=== Problem statement ===
Word for word, set down every line of the entries below from the line with "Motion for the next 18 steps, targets" to the line with "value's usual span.", including both, and no other line.

START Data extracts

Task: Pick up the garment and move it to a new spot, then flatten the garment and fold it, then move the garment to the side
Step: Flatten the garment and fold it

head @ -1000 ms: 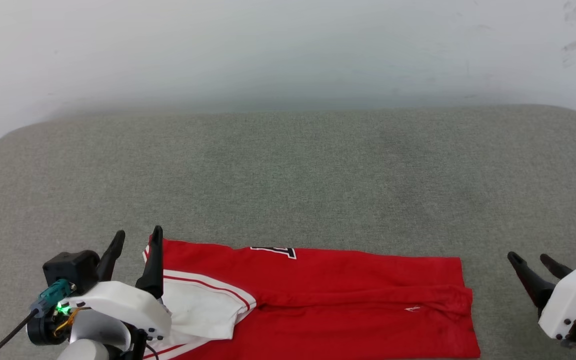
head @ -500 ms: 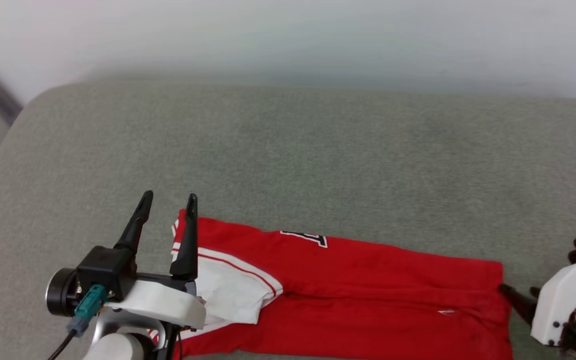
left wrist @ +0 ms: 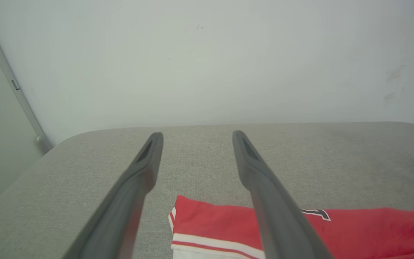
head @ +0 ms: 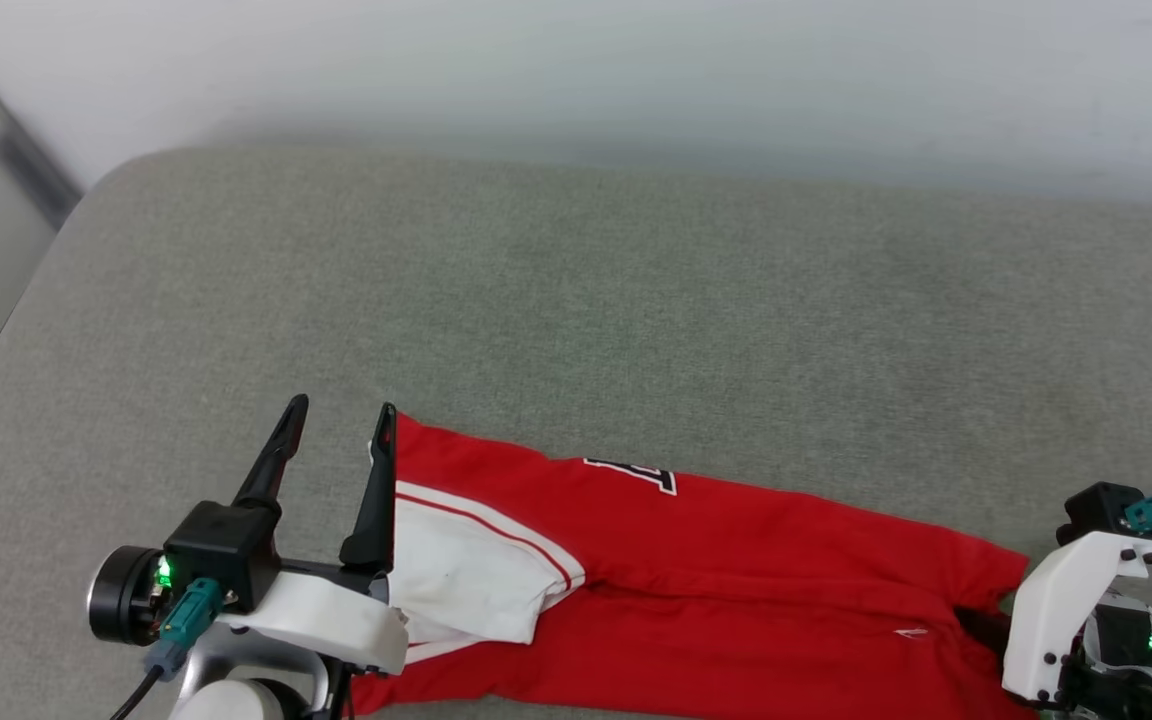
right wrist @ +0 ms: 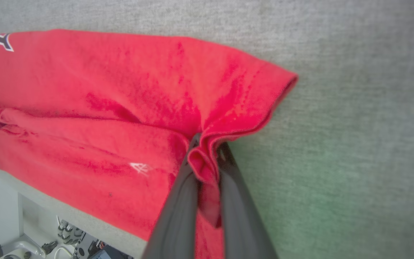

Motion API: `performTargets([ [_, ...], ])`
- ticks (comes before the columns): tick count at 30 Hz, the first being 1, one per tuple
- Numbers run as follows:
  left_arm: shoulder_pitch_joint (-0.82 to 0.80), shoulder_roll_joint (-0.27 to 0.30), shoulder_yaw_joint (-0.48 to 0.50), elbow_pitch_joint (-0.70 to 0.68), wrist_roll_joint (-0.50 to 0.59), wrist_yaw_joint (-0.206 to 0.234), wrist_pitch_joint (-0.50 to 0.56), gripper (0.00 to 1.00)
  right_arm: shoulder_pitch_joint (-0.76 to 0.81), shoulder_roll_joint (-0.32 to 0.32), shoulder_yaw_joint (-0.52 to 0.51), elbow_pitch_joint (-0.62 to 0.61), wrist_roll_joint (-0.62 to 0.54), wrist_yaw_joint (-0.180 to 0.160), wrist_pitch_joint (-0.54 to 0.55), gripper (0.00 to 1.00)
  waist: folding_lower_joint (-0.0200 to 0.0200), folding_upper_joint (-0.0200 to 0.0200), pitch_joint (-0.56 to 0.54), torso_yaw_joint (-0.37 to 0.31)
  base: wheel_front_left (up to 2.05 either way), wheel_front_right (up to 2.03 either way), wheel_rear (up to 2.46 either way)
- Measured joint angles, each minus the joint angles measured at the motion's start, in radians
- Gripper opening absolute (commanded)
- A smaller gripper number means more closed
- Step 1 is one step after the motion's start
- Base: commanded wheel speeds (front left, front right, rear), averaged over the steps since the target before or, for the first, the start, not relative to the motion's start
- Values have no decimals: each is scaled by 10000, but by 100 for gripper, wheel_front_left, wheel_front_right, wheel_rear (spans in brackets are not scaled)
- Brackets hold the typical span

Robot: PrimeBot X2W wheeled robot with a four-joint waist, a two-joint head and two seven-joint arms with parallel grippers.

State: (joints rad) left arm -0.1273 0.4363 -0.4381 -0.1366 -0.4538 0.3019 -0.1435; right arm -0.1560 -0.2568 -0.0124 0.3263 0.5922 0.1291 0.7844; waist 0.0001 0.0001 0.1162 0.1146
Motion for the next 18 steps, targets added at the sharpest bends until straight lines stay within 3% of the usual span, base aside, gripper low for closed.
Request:
performTargets([
  [9,268,171,27,-58,-8,186,96,100,-285,-593,-128,111,111,17,-309,0,0,0,-634,-568,0,0,0],
  [18,581,226,29,-228,-69,326,113,100,-223,-972,-2479,146,-318,17,-213,0,-1,0,-860,-1112,0,0,0],
])
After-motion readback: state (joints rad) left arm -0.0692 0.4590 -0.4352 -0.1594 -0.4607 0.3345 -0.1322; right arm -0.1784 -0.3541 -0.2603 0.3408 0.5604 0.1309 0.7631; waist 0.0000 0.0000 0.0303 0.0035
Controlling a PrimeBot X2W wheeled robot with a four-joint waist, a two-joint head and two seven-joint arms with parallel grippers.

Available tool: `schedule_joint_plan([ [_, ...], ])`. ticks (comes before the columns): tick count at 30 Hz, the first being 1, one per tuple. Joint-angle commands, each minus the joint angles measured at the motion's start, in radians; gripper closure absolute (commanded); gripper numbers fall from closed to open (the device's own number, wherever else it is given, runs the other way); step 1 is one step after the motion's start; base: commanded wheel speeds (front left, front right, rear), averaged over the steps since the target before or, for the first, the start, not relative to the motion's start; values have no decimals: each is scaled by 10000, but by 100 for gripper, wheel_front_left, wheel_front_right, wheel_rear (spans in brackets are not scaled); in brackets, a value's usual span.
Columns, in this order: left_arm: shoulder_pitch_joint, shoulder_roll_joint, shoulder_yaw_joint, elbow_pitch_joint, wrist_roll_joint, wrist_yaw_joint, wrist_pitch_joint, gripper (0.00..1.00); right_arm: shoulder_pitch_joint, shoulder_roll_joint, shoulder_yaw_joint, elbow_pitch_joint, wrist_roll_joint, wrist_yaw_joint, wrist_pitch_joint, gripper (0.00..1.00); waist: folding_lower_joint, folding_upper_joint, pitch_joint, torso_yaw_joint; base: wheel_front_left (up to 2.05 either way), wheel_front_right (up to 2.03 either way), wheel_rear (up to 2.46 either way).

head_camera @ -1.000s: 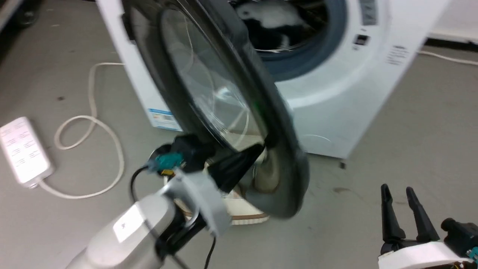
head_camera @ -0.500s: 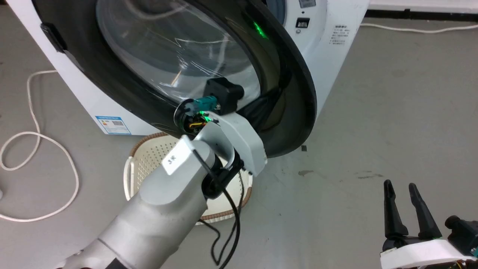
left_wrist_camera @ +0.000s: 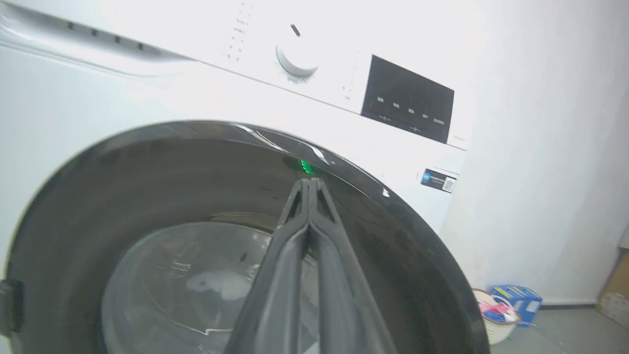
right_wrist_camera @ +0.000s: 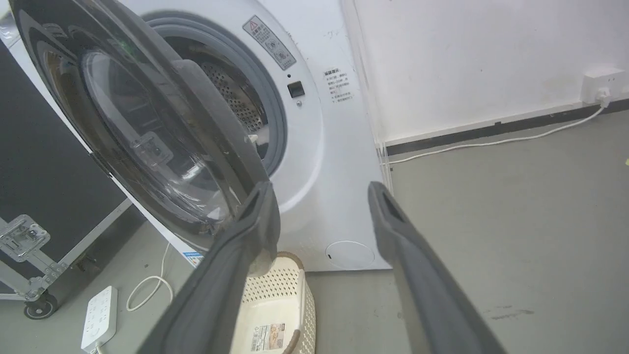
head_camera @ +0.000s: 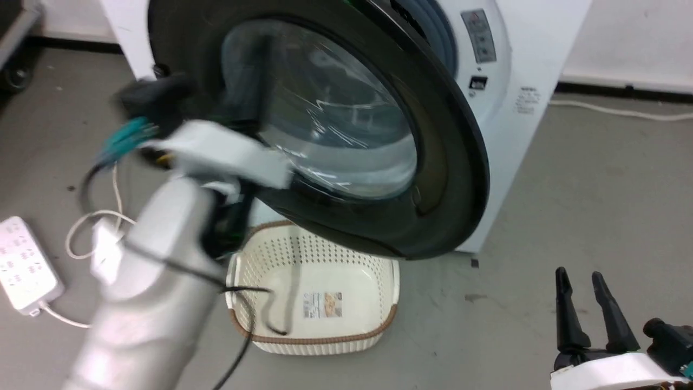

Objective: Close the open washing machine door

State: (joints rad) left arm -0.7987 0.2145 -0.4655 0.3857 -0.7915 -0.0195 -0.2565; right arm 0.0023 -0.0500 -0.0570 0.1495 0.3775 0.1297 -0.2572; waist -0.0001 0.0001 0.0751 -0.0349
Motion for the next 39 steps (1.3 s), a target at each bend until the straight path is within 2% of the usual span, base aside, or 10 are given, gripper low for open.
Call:
schedule_joint_plan([
  [1,678,225,605,-449,641,277,-48,100,108,-3,80,-32,-69,10,-45,0,1,-1,-312,195,0,0,0],
  [6,2531,621,2141,-1283,2053,914,-50,100,209,-3,172,2,-46,10,-45,0,1,-1,-550,215,0,0,0],
  [10,3923,791,2781,-1478,2644,1033,-51,100,351,-3,214,14,-49,10,-45,0,1,-1,-658,199,0,0,0],
  [16,5816,1201,2651,-987,2985,907,92,100,582,-3,305,-53,-143,10,-45,0,1,-1,-668,228,0,0,0],
  [22,6254,1245,2321,-1018,2840,573,438,100,628,-3,366,-22,-194,10,-45,0,1,-1,-624,373,0,0,0],
  [23,6276,1236,2298,-1045,2803,537,467,58,620,-3,379,-12,-213,10,-45,0,1,-1,-611,391,0,0,0],
  [24,6291,1208,2290,-1087,2745,499,470,1,604,-3,385,-5,-226,10,-45,0,1,-1,-597,404,0,0,0],
  [33,6349,1117,2477,-1467,2717,742,258,0,436,-3,445,-38,-900,10,-46,5,1,-1,-500,413,0,0,0],
  [34,6361,1140,2508,-1605,2798,820,203,0,354,-3,480,-99,-1056,10,-46,100,1,-1,-452,405,0,0,0],
  [39,6382,1150,2574,-1867,2860,942,145,0,27,-3,916,-91,-1087,10,-46,100,1,-1,-297,384,0,0,0],
])
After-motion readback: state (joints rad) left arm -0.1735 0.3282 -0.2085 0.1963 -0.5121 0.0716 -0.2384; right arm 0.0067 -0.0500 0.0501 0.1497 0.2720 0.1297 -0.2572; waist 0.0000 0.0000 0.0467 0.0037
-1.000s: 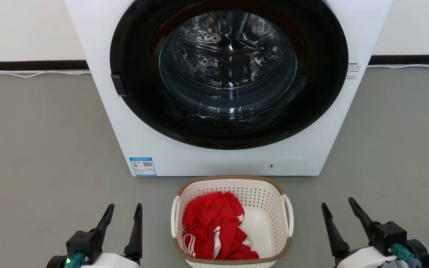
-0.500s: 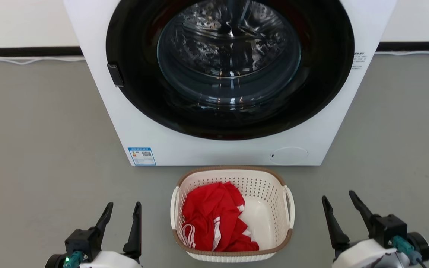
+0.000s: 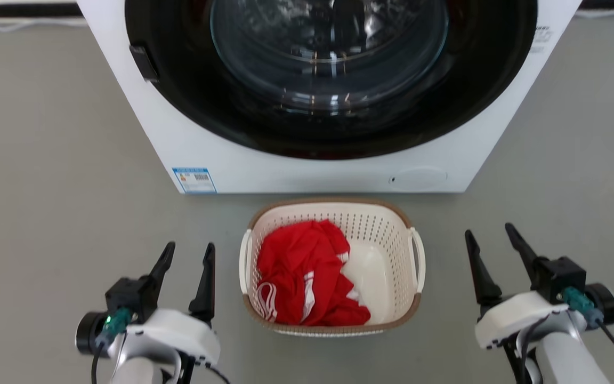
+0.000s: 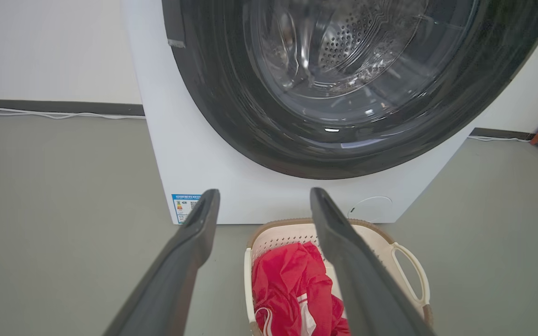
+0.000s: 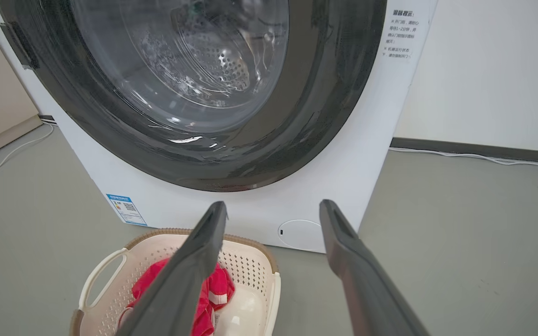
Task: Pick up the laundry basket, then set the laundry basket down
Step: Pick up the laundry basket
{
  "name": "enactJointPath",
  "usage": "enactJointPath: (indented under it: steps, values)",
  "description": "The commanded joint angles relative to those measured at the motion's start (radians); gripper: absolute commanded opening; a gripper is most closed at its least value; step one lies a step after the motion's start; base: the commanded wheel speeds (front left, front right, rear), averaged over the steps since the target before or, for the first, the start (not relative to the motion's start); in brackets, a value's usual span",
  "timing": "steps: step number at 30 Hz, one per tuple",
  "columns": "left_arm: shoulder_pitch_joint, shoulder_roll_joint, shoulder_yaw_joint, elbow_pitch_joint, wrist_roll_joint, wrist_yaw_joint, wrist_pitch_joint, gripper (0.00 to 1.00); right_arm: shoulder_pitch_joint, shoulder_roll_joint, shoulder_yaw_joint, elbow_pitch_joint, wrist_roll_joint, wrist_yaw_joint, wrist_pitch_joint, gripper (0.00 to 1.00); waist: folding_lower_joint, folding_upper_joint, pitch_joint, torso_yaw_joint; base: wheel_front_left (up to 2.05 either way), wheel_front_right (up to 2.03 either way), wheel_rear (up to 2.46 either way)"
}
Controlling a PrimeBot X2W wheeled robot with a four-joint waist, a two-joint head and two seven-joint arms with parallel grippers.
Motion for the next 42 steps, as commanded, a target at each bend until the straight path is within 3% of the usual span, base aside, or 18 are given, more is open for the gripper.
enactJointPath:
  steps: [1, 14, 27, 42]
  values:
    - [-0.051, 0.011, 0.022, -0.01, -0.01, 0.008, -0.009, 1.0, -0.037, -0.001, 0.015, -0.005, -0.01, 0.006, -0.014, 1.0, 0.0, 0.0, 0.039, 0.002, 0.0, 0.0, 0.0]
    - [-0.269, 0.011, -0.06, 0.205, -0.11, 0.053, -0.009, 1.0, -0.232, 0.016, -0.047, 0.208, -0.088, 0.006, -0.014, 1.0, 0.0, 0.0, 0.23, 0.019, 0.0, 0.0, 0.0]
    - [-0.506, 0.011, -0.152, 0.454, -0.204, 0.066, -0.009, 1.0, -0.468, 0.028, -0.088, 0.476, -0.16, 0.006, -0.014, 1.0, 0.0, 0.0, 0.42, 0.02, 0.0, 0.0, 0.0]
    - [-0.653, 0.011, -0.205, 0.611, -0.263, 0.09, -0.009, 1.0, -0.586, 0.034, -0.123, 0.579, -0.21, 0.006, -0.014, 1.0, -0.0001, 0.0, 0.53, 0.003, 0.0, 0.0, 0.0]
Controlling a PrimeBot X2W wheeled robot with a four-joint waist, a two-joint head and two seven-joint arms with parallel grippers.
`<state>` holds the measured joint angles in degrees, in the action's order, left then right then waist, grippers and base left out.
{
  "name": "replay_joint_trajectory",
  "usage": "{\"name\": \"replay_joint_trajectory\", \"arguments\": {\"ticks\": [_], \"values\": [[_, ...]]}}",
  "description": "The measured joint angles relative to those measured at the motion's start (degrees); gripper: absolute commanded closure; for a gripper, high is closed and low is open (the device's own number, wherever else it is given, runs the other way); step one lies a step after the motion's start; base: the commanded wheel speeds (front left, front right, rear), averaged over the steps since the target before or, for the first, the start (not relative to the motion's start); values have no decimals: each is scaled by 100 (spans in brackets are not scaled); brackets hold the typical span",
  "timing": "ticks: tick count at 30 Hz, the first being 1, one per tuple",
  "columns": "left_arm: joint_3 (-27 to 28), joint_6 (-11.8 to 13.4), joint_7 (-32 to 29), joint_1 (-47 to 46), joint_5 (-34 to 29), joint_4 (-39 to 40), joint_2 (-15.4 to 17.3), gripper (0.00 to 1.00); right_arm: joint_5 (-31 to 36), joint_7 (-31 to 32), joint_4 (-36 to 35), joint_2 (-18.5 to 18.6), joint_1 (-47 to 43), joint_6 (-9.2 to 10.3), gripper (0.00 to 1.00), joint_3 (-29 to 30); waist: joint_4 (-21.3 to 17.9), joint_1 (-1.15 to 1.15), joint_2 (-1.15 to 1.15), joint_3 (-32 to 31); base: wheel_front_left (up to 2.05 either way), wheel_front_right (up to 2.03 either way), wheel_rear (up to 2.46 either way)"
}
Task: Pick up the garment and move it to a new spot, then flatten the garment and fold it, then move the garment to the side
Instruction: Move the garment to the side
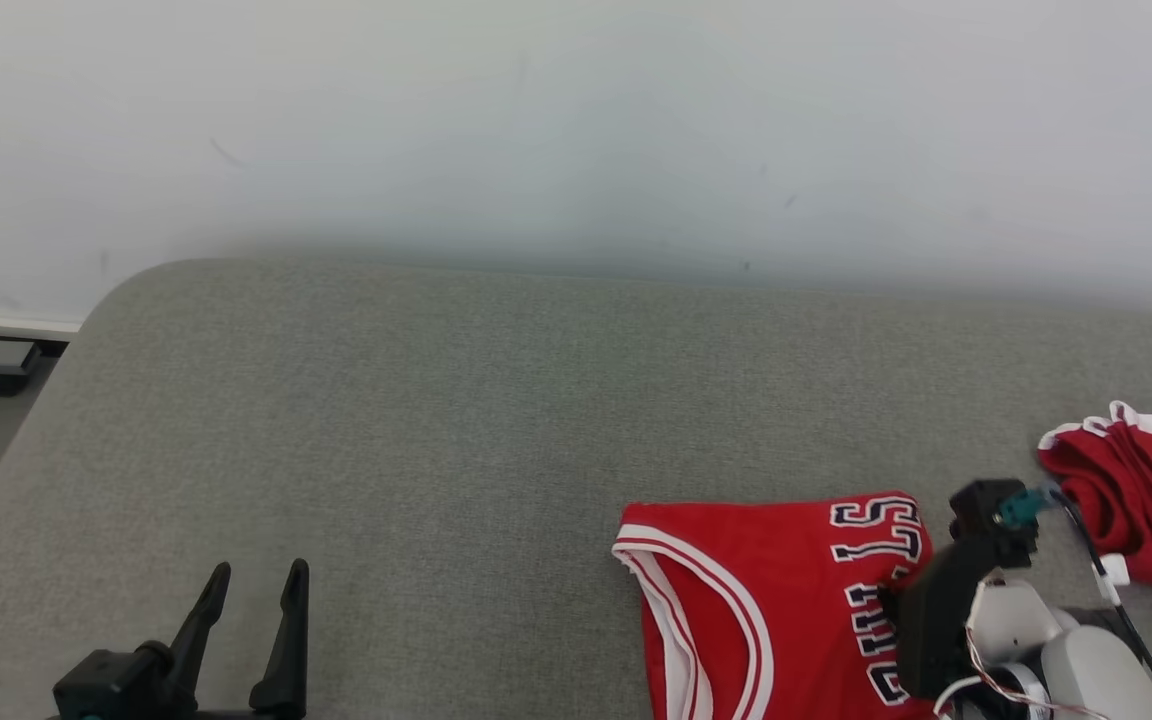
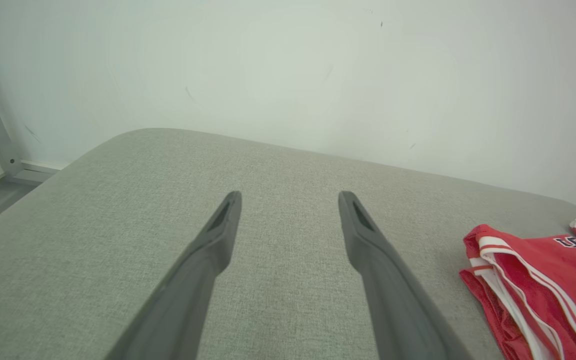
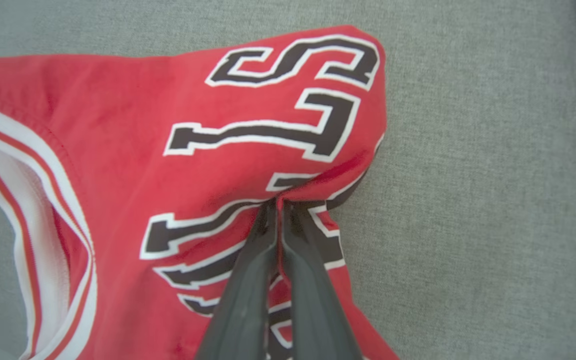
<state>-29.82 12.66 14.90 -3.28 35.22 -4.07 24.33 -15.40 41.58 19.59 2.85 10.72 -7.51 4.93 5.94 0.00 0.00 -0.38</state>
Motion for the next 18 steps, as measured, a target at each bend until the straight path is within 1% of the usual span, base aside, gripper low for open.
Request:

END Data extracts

=== Response below ===
Motion for the next 18 steps, targets added at the sharpest bends until straight lines stay within 3% of the usual span, base aside, gripper low for closed.
Request:
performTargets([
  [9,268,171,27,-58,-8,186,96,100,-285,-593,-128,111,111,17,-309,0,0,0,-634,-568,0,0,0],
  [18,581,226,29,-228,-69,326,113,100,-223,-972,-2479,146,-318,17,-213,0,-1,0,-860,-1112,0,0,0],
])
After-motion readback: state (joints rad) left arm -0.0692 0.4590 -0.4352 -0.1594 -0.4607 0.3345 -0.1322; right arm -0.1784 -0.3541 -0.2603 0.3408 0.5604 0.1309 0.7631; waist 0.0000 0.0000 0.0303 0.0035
Controlling a PrimeBot X2W wheeled robot with a four-joint waist, a two-joint head and two seven-joint arms with parallel grippers.

Available tool: `schedule_joint_plan([ [_, ...], ])`. ticks (comes before the columns): tick count at 30 Hz, the first being 1, one per tuple. Joint-angle commands, each minus the joint angles measured at the motion's start, in radians; gripper closure absolute (commanded); gripper numbers fall from closed to open (the device's own number, wherever else it is given, runs the other way); step 1 is one step after the motion's start; base: commanded wheel speeds (front left, front right, rear), averaged over the steps since the target before or, for the first, the start, not relative to the motion's start; values have no decimals: each is scaled by 10000, but by 100 for gripper, wheel_front_left, wheel_front_right, wheel_rear (spans in brackets are not scaled); in brackets, a value's usual span.

This exercise requires nothing more.